Below are some questions that might be important to ask before enrolling your child in a summer camp:

1.  What is the structure of the camp schedule for my child’s age group?
How much time do campers have to participate in free play or activities of their choosing? Some children with impulse control problems do not do well in unstructured camps, and “free time” is when they have the hardest time.

2. Are campers required to participate in activities or can they choose to sit out?
The ideal answer would be that they are strongly encouraged and supported to participate in all activities but are not forced. Additionally, parents should be notified if their child is sitting out of activities more often than not.

3. If my child needs some time to “decompress,” where would they do that?
Children with ADHD benefit when they develop self-soothing and calming strategies, which prove invaluable in moments of emotional dysregulation at school and home. Camps may have a special accommodation form where you can include some self-soothing strategies that may help your child. A camp should encourage its campers to develop these regulatory skills while ensuring they aren’t left out or forgotten.

4. What is the staff-to-camper ratio?
A summer camp’s staff-to-camper ratio is an important factor to take into account. If this is your child’s first time attending camp, you might want to ensure they will have adequate supervision and attention from staff members who have experience working with children with ADHD.

5. How much time is spent on screen-based activities?
If your child likes a lot of screen time, less is better here. This will enhance their interactions with other children at camp.

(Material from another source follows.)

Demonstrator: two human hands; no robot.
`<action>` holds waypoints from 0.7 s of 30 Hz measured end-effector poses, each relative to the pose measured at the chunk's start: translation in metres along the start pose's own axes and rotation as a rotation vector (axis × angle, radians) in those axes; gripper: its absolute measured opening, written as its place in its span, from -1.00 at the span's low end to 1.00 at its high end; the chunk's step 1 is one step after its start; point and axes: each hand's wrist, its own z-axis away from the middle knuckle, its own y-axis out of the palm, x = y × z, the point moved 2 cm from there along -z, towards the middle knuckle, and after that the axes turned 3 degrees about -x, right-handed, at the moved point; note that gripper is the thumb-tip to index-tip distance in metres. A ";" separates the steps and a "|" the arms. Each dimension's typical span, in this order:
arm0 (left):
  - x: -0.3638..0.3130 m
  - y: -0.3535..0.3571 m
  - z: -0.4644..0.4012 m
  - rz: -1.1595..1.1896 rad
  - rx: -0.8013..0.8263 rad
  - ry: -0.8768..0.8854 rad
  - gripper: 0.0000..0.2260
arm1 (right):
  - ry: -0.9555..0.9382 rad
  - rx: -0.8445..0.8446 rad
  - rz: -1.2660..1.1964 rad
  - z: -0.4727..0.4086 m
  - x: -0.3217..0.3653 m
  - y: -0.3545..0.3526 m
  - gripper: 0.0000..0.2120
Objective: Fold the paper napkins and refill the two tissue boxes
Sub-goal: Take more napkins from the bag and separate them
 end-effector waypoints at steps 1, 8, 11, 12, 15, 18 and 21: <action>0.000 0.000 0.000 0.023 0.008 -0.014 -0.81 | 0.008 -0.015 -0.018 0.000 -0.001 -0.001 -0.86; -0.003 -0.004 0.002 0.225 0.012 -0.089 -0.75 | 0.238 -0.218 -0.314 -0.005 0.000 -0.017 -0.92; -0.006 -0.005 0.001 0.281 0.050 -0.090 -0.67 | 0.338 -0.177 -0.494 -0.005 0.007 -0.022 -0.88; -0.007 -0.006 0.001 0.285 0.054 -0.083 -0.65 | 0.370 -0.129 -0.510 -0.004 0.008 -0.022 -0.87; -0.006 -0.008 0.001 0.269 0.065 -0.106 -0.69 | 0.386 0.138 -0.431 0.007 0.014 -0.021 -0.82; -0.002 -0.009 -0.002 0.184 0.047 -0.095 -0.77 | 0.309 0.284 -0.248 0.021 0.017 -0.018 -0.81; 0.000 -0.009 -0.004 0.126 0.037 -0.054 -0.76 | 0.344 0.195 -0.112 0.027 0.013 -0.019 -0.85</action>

6. What can I do to help my child succeed at camp?
Camp staff should know your child’s strengths and how to support them if they are struggling. A good camp staff will appreciate parent transparency, proactive strategy ideas, and opportunities for collaboration. Things that are not helpful include holding off on your child’s ADHD diagnosis or scheduling a “medication vacation” to coincide with camp. Summer camp demands high levels of attention, emotional regulation, and impulse control from children. If your child is taking ADHD medication during the school year, it might be a good idea to have them continue taking it during camp. Talk to your child’s pediatrician about what they recommend.

How the camp director responds to these questions should provide you with information about whether the camp is a good fit for your child. Additional resources on this topic can also be found at the website ADDitude.com.